◆ What the task asks
Restate the opening lines of the material below word for word, stopping after the line that contains "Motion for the".

┌──

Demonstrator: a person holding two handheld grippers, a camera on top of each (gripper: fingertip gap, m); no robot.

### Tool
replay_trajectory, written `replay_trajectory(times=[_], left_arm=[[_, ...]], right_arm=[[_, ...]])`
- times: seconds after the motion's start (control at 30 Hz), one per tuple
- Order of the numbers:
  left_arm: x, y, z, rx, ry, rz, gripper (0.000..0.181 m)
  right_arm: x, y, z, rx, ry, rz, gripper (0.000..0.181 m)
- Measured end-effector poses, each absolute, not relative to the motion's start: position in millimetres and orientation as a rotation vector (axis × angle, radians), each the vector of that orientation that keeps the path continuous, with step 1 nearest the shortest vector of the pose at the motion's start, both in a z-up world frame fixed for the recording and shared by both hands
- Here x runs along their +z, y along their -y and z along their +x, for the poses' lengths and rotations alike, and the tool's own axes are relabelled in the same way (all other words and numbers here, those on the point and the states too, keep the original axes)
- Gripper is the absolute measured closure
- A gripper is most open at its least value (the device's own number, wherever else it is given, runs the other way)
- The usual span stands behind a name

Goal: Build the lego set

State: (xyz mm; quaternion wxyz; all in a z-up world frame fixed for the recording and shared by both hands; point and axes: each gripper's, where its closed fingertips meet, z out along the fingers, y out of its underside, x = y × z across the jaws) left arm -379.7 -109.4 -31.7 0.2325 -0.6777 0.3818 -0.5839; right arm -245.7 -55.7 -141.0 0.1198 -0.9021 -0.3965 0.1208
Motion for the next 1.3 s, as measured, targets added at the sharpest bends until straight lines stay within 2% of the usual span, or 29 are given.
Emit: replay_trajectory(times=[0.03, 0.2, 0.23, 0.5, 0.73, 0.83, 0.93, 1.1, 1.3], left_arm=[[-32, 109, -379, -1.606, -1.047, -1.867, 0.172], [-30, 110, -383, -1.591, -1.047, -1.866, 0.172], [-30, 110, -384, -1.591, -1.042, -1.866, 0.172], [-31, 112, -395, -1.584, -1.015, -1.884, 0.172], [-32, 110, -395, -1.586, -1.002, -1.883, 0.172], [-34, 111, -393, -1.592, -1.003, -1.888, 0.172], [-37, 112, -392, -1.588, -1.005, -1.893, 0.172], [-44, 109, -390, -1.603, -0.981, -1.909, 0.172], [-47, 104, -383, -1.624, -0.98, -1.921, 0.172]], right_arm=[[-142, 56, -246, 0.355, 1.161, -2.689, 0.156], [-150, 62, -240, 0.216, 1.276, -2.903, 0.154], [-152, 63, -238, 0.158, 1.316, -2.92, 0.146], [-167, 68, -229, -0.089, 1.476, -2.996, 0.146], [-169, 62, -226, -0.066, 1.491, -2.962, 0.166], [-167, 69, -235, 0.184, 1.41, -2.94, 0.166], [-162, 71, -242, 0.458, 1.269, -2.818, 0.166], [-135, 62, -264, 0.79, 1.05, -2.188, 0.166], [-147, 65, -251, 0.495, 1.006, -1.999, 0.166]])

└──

◆ Solution for this problem
Demonstrator: a person holding two handheld grippers, a camera on top of each (gripper: fingertip gap, m); no robot.

### Tool
replay_trajectory, written `replay_trajectory(times=[_], left_arm=[[_, ...]], right_arm=[[_, ...]])`
- times: seconds after the motion's start (control at 30 Hz), one per tuple
- Order of the numbers:
  left_arm: x, y, z, rx, ry, rz, gripper (0.000..0.181 m)
  right_arm: x, y, z, rx, ry, rz, gripper (0.000..0.181 m)
- Measured end-effector poses, each absolute, not relative to the motion's start: position in millimetres and orientation as a rotation vector (axis × angle, radians), each the vector of that orientation that keeps the path continuous, with step 1 nearest the shortest vector of the pose at the motion's start, both in a z-up world frame fixed for the recording and shared by both hands
- Here x runs along their +z, y along their -y and z along their +x, for the poses' lengths and rotations alike, and the tool's own axes are relabelled in the same way (all other words and numbers here, those on the point and the states too, keep the original axes)
- Gripper is the absolute measured closure
- A gripper is most open at its least value (the device's own number, wherever else it is given, runs the other way)
- The usual span stands behind a name

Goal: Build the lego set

State: (xyz mm; quaternion wxyz; all in a z-up world frame fixed for the recording and shared by both hands; point and axes: each gripper's, where its closed fingertips meet, z out along the fingers, y out of its underside, x = y × z across the jaws) left arm -379.7 -109.4 -31.7 0.2325 -0.6777 0.3818 -0.5839; right arm -245.7 -55.7 -141.0 0.1198 -0.9021 -0.3965 0.1208
Motion for the next 1.3 s, as measured, targets added at the sharpest bends until straight lines stay within 2% of the usual span, or 29 are given.

No additional output is required for this exercise.